TULSA, Okla. (AP) -- Police believe the same attacker or attackers are behind a series of early-morning shootings in which three people were killed and two others were critically wounded within a three-mile span of north Tulsa.
Homicide detective Sgt. Dave Walker said investigators don't have the results of forensic tests yet, but police think the early Friday morning shootings are linked because they happened around the same time in the same general area and all five victims were out walking when they were shot.
Police don't believe the victims knew one another and are trying to determine the circumstances behind the killings.

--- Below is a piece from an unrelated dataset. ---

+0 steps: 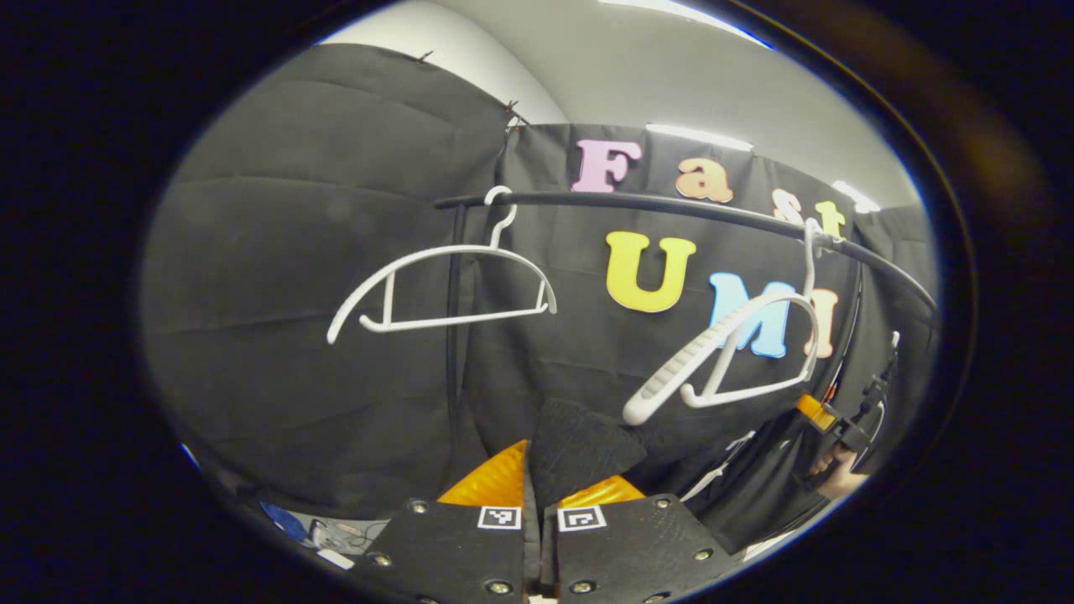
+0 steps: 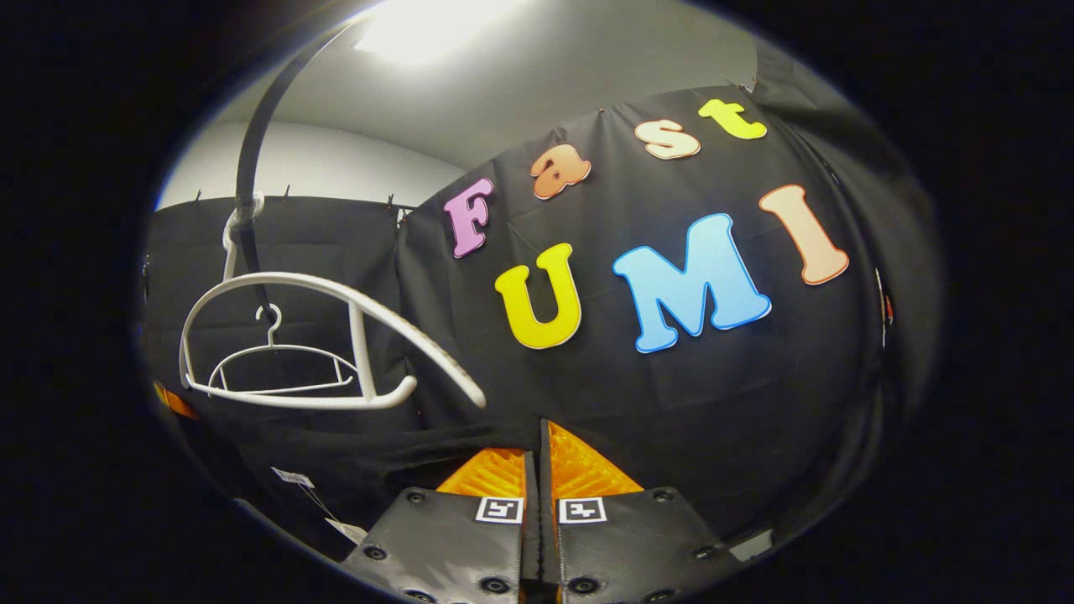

All five victims are black, and black community leaders met Friday evening in an effort to calm unrest and promote safety. NAACP Tulsa president, the Rev. Warren Blakney Sr., told the Tulsa World someone appeared to be "targeting black people to shoot."
"I'm on edge for my people," Blakney said.
Four shooting victims were found in yards, and the fifth in a street. Police identified those killed as Dannaer Fields, 49, Bobby Clark, 54, and William Allen, 31. Fields was found wounded about 1 a.m. Friday, Clarke was found in a street about an hour later, and Allen was discovered in the yard of a funeral home about 8:30 a.m.
Minutes after Fields was found, police found two men with gunshot wounds in another yard two blocks away. They were taken to hospitals in critical condition but expected to survive, police said. Their names have not been released.
Police Capt. Steve Odom said in his 30 years with the police department, he'd never seen so many shootings happen in such a short time.
Walker said detectives interviewed people Friday afternoon in the neighborhoods where the shootings happened and believe a white man driving a white pickup truck may have been involved.
Tulsa City Councilor Jack Henderson urged people to be cautious but not let "some crazy, deranged person mess up their weekend."
"There's no need to become a vigilante," Henderson said, adding that he has been assured police are working on the case as a "24/7 round-the-clock deal."